Instructions to follow: Below is some data. Retype exactly the lines starting at the one with "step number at" and ending at the one with "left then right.".

Records for processing:
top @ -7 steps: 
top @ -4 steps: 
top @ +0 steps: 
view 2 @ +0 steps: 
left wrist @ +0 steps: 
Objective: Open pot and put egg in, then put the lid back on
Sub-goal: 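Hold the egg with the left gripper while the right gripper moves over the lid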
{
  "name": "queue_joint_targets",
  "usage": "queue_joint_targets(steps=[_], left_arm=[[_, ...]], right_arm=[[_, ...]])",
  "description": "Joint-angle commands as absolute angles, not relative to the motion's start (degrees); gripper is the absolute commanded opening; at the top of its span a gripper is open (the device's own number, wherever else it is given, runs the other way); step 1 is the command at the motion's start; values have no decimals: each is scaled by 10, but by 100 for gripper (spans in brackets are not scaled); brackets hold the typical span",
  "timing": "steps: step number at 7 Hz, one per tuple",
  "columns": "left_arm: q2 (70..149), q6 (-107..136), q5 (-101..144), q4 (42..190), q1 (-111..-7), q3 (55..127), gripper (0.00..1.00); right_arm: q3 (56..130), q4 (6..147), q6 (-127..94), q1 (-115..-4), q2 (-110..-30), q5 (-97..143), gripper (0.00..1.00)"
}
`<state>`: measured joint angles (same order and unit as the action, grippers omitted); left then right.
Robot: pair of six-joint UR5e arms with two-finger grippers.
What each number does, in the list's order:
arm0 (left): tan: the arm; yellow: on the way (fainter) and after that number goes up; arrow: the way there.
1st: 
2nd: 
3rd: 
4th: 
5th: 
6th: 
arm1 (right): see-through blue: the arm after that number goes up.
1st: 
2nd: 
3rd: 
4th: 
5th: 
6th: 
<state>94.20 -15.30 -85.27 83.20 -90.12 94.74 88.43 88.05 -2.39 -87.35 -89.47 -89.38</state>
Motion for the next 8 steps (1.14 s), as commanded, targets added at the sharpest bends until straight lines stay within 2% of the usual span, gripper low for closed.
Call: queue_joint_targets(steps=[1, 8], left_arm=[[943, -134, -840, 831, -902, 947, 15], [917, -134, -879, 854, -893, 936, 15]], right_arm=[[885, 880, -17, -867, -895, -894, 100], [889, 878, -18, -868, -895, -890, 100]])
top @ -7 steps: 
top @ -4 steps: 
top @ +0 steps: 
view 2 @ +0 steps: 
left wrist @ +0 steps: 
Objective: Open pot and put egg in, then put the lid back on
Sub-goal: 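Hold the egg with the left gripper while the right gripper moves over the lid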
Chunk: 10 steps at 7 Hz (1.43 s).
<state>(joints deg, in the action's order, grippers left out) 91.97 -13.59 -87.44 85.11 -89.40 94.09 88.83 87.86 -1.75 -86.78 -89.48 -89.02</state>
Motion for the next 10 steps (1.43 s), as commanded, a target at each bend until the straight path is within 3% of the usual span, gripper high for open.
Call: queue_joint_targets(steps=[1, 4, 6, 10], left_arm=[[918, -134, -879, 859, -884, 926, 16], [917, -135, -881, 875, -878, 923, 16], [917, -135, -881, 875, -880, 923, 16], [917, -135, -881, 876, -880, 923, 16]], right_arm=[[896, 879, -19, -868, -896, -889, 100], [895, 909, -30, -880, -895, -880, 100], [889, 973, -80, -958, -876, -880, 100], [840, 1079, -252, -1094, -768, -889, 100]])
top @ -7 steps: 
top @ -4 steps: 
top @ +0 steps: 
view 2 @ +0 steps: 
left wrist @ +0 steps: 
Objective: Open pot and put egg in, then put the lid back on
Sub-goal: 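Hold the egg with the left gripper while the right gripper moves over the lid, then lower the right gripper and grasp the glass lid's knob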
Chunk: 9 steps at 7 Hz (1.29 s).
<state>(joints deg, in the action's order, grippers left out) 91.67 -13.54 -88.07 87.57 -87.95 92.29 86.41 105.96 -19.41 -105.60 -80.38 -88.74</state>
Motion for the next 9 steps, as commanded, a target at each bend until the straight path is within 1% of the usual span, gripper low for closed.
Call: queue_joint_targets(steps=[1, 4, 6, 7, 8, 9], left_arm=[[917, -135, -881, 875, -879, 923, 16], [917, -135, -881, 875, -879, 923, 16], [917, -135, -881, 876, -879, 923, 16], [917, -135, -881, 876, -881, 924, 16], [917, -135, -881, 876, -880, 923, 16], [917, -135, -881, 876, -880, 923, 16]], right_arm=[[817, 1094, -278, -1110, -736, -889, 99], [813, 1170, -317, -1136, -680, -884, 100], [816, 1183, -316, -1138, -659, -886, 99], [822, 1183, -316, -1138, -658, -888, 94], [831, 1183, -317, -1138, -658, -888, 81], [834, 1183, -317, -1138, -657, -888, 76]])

Response area:
  "timing": "steps: step number at 7 Hz, one per tuple",
  "columns": "left_arm: q2 (70..149), q6 (-107..136), q5 (-101..144), q4 (42..190), q1 (-111..-7), q3 (55..127), gripper (0.00..1.00); right_arm: q3 (56..130), q4 (6..147), q6 (-127..94), q1 (-115..-4), q2 (-110..-30), q5 (-97..143), gripper (0.00..1.00)"
}
`<state>`: measured joint angles (same order and unit as the action, grippers omitted); left then right.

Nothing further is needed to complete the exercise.